I just saw in spacy's repo that there are many discussion with issues onto german lemmatizer stuff. I don't know why spacy messes so up for german. look at that:
nlp = spacy.load('de_core_news_sm')
doc = nlp(u'was kostet stein zzcfkfjduhüüü')
for token in doc:
print(token.text, token.lemma_, token.vector_norm, token.is_oov)
print("has_vector:", token.has_vector)
gives:
was wer 43.980087 True
has_vector: True
kostet kosten 45.899117 True
has_vector: True
stein stein 44.52947 True
has_vector: True
zzcfkfjduhüüü zzcfkfjduhüüü 39.83339 True
has_vector: True
It gives a norm and says it has vector but also that it is OOV!! So none of the words are in the model, and all are at the same time?!
Interesting observations. I think the problem is in collecting training data and the complexity of German language. For the issue above please ask on spacy forums.
Hey,
I use for german language the tensorflow embedding.
I recognize a high sensitivity of the intent classifictaion with just slightly changes of sentences like adding just one whitespace between words!

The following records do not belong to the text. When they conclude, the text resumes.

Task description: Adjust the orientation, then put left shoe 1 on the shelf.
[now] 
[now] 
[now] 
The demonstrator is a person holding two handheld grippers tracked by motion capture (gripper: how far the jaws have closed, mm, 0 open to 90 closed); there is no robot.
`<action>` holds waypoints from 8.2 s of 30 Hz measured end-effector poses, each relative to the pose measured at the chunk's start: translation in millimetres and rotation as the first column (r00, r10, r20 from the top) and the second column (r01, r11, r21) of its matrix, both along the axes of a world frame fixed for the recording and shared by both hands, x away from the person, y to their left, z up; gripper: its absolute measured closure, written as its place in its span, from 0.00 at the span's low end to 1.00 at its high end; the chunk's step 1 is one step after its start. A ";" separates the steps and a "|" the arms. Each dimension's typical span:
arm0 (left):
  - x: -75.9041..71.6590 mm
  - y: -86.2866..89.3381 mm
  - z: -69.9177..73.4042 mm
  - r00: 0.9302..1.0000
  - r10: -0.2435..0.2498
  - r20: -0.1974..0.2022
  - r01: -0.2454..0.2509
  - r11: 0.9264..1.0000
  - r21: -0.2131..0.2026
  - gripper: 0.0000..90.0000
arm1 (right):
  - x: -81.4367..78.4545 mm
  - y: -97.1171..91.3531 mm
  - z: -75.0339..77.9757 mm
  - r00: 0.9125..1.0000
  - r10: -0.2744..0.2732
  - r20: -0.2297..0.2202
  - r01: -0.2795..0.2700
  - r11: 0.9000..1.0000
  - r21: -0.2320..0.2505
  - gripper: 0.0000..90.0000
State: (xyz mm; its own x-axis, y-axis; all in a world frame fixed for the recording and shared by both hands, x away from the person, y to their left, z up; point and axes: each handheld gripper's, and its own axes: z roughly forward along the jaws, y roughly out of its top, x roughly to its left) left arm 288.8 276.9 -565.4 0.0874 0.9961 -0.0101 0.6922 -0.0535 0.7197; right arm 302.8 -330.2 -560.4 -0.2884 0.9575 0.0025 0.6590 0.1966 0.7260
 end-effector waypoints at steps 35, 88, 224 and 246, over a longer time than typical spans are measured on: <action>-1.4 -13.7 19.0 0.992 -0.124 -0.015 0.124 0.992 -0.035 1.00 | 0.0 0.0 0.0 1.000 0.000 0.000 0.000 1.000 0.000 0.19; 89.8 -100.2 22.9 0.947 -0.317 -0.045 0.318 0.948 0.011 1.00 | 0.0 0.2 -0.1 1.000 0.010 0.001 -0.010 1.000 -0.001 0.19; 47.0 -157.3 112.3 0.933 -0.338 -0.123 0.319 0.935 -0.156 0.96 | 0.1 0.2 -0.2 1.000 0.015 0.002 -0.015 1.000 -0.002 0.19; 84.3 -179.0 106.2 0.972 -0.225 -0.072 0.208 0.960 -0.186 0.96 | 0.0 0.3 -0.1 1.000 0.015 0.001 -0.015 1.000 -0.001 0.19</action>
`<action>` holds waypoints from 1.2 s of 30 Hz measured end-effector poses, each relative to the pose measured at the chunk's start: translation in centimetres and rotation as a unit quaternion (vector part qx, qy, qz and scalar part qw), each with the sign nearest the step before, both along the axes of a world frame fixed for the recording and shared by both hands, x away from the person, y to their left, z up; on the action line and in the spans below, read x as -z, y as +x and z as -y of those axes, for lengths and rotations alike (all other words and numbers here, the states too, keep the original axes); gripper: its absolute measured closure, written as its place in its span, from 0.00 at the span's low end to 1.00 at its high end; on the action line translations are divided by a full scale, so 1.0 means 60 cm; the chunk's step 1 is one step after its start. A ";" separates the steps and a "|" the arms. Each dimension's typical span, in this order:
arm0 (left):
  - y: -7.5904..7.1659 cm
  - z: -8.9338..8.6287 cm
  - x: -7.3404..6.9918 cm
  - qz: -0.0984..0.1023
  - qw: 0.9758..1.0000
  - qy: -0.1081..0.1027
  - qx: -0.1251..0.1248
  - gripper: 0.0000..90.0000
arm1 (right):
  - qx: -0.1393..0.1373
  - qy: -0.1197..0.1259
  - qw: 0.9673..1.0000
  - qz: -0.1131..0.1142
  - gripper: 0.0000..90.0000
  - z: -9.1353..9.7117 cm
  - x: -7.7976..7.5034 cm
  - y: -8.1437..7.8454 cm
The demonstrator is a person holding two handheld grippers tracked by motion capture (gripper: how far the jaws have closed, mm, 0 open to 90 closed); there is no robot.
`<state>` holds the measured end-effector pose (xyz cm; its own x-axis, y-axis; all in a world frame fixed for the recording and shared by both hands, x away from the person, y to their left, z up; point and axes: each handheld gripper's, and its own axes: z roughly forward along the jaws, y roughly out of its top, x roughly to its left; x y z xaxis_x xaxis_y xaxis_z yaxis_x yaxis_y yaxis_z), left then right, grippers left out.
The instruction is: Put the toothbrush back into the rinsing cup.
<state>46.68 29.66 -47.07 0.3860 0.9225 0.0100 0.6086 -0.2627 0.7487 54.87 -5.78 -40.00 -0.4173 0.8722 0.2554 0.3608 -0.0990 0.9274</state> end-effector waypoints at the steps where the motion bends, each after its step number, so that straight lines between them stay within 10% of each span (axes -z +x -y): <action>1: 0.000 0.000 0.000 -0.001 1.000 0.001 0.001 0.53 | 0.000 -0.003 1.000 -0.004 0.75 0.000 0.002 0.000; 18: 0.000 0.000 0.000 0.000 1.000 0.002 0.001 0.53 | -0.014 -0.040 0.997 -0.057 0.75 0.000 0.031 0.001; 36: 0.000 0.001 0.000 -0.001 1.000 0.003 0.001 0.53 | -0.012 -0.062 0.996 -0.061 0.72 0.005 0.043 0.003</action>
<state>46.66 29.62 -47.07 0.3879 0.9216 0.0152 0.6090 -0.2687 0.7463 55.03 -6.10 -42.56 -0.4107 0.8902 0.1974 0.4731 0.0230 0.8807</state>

trained in german sentences with just maskulin adjective forms. Testing on feminine adjective forms, which in this case is just removing one letter at the end of the word, changes intent drastically!
My intent greet is just words like hi, hey... Adding hi or hey to one of a well trained sentence, so hi+sentence gives intent greet!
So, I am thinking I have to play with params for my specific use cases to overcome such sensitivity. Can you give me some experience on which params I have to focus?